For the voltage-and-time domain analysis presented in Fig. 5a, for each triplet, we assigned individual dual-sound trials to two groups based on the total spike count in a 600 ms response window (see Methods: A vs. B assignment scores). The average LFP was then compared across the two groups in two 600 ms windows before and after sound onset (baseline and response periods). The results reported here refer to these mean-normalized LFP signals. We obtained similar results when the amplitude of each trial’s LFP was scaled as a proportion of the maximum response within the session.

Face patch MF recording procedures

The full experimental procedure is described in37. We give a summary here. All procedures conformed to the US National Institutes of Health Guide for Care and Use of Laboratory Animals, and were approved by The Rockefeller University Institutional Animal Care and Use Committee (IACUC).

The localization of face patch MF was guided via fMRI as described in37. A total of 105 single neurons were recorded from MF in two male adult macaques (monkey Q, Macaca mulatta, and monkey J, Macaca fascicularis). The monkeys were head-restrained and performed a fixation task while viewing visual stimuli on a CRT screen placed 57 cm in front of them. Eye position was monitored with an infrared pupil tracking system (ETL-200, ISCAN Inc.,Burlington, MA).
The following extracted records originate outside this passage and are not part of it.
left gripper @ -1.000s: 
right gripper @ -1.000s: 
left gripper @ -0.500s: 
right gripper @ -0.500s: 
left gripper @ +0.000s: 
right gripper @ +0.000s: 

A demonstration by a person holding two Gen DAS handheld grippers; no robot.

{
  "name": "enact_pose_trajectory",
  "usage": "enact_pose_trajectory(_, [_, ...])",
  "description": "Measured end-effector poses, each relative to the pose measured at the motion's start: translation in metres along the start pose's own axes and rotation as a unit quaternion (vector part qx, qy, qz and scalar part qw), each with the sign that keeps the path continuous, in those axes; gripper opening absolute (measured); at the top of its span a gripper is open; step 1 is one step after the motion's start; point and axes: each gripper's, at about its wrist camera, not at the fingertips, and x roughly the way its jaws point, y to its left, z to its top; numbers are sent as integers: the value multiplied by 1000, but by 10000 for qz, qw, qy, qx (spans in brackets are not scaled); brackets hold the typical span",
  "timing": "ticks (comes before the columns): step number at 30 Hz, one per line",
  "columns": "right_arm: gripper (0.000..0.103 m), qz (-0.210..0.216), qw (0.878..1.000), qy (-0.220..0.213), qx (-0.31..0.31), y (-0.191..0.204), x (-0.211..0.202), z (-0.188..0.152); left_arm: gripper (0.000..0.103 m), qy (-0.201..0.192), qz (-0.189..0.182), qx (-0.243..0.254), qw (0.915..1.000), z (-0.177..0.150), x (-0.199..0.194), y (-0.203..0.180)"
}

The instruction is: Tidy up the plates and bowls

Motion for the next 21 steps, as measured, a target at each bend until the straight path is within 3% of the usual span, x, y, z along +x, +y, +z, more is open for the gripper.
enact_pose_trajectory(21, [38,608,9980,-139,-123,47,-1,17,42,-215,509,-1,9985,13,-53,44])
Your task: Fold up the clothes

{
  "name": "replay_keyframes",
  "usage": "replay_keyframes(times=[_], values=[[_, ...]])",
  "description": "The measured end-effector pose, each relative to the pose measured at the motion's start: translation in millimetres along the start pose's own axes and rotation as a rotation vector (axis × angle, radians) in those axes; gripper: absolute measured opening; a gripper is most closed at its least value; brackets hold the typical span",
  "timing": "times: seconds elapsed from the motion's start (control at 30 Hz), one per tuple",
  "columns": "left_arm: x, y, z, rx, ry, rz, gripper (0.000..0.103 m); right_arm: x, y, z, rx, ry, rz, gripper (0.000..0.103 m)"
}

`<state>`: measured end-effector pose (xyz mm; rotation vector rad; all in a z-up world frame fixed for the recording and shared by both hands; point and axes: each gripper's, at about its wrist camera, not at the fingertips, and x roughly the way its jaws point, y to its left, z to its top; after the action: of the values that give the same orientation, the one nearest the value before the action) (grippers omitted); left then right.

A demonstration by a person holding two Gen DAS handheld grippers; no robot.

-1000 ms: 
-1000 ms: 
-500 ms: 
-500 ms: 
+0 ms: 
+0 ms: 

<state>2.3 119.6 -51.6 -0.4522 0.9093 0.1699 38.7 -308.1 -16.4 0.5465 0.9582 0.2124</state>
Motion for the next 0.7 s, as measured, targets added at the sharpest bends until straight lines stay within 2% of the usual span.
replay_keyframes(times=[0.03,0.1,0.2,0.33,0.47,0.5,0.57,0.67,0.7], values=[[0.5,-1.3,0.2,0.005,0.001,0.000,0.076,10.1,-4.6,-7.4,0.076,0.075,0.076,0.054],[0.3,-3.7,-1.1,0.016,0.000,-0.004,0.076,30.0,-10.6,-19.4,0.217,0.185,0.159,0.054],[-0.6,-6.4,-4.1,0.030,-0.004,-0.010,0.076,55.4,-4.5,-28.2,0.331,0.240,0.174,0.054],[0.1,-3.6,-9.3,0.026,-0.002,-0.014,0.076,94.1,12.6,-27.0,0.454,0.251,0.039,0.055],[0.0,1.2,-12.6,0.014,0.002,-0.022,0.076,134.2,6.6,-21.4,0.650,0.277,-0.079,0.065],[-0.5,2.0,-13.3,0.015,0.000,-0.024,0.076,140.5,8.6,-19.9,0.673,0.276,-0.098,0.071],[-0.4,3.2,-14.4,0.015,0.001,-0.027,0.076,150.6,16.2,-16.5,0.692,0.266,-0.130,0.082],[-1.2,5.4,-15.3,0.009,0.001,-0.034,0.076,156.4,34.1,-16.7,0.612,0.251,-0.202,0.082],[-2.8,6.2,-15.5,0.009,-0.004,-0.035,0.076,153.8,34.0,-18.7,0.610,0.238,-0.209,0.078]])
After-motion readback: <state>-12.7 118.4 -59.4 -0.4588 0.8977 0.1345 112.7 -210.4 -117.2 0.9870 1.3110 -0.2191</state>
The monkeys were rewarded with juice for maintaining the eyes within a ≤2 × 2 degree square window around the fixation point.

All stimuli were controlled by custom software written in C (Visiko) running on a Windows PC. For each neuron, three visual stimuli (400 ms, 4 × 4 degrees in size) were selected from among a pool of face and object stimuli: a face that elicited a strong response, dubbed the preferred face; a face that elicited a weak or no response, dubbed the non-preferred face; and an object that also elicited a poor response, dubbed the non-preferred object. They were presented either alone or in pairs consisting of the preferred face and one or the other of the non-preferred stimuli. Thus, there were two triplets per cell suitable for analysis. The stimuli were randomly interleaved with each other and with other conditions not analyzed here see37.

Stimulus positions on the screen were such that the preferred face was always at the center of the neuron’s receptive field whereas the non-preferred stimulus could occupy one of eight equidistant locations adjacent to the preferred face. The exact location of the non-preferred face/object was ignored in the present analysis, but excessive heterogeneity in the responses due to variation in location would have caused the triplet to be excluded on the grounds of not exhibiting a sufficiently Poisson-like spike count distribution on the relevant single-stimulus trials.

The data were otherwise analyzed as described in the preceding Analysis section.

Data availability

The data and computer code that support the findings of this study are available from the corresponding authors upon reasonable request.